*What is being asked*:
Produce a word-for-word copy of the data that follows, excluding images.
───── Information provided
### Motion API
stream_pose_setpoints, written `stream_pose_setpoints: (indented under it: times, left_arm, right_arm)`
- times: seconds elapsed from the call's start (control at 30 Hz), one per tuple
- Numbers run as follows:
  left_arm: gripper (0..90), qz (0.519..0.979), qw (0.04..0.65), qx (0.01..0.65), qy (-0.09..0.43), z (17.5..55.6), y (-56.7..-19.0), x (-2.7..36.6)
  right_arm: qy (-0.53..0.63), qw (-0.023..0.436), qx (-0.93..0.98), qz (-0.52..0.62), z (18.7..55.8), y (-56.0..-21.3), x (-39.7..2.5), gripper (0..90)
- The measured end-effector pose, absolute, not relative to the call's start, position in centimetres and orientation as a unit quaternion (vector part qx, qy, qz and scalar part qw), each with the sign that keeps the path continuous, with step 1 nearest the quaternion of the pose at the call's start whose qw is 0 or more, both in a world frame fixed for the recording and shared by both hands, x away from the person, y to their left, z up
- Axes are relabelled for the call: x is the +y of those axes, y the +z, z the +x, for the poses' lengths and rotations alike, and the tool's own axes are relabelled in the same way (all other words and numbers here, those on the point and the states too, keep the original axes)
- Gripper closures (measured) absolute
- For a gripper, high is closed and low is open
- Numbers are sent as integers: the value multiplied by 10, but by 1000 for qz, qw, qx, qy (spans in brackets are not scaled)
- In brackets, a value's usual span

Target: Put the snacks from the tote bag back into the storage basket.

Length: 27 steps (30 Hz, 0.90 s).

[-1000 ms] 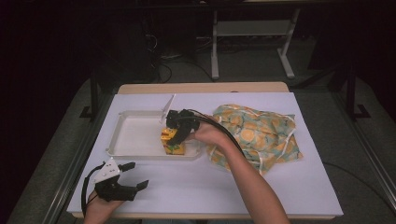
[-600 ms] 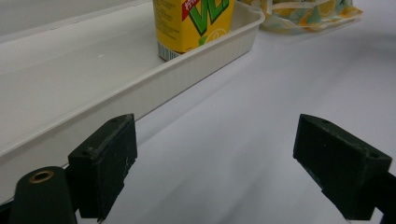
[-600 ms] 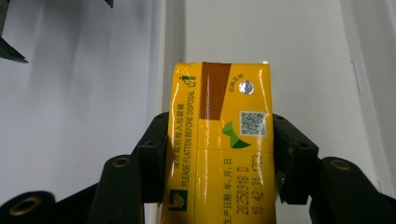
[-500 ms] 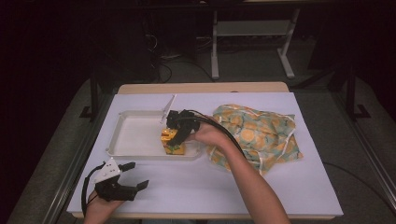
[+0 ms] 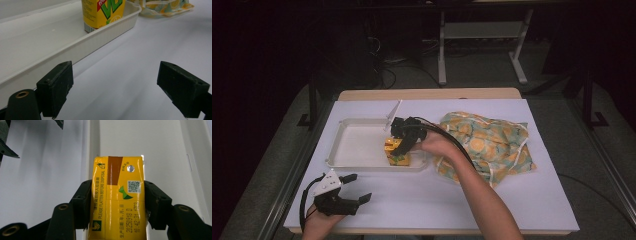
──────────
*Answer below*:
### Motion API
stream_pose_setpoints, written `stream_pose_setpoints: (indented under it: times, left_arm, right_arm)`
- times: seconds elapsed from the call's start (control at 30 Hz), one per tuple
- Numbers run as follows:
  left_arm: gripper (0..90), qz (0.519..0.979), qw (0.04..0.65), qx (0.01..0.65), qy (-0.09..0.43), z (17.5..55.6), y (-56.7..-19.0), x (-2.7..36.6)
  right_arm: qy (-0.53..0.63), qw (-0.023..0.436), qx (-0.93..0.98), qz (-0.52..0.62), z (18.7..55.8), y (-56.0..-21.3), x (-39.7..2.5), gripper (0..90)
- The measured end-effector pose, absolute, not relative to the call's start, position in centimetres and orientation as a unit quaternion (vector part qx, qy, qz and scalar part qw), each with the sign that keeps the path continuous, with step 1 nearest the quaternion of the pose at the call's start whose qw is 0 or more, both in a world frame fixed for the recording and shared by both hands, x away from the person, y to their left, z up
- Axes are relabelled for the call: x is the +y of those axes, y the +z, z the +x, for the poses' lengths and rotations alike, and the tool's own axes are relabelled in the same way (all other words and numbers here, those on the point and the states too, keep the original axes)
- Gripper closures (measured) absolute
- For a gripper, high is closed and low is open
- Numbers are sent as integers: the value multiplied by 10, but by 1000 for qz, qw, qx, qy (spans in brackets are not scaled)
- In brackets, a value's usual span

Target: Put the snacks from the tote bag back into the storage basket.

Length: 27 steps (30 Hz, 0.90 s).

[-1000 ms] 
[-600 ms] 
[-600 ms] 
[-500 ms] 
[+0 ms] 

The output is complete as it stands.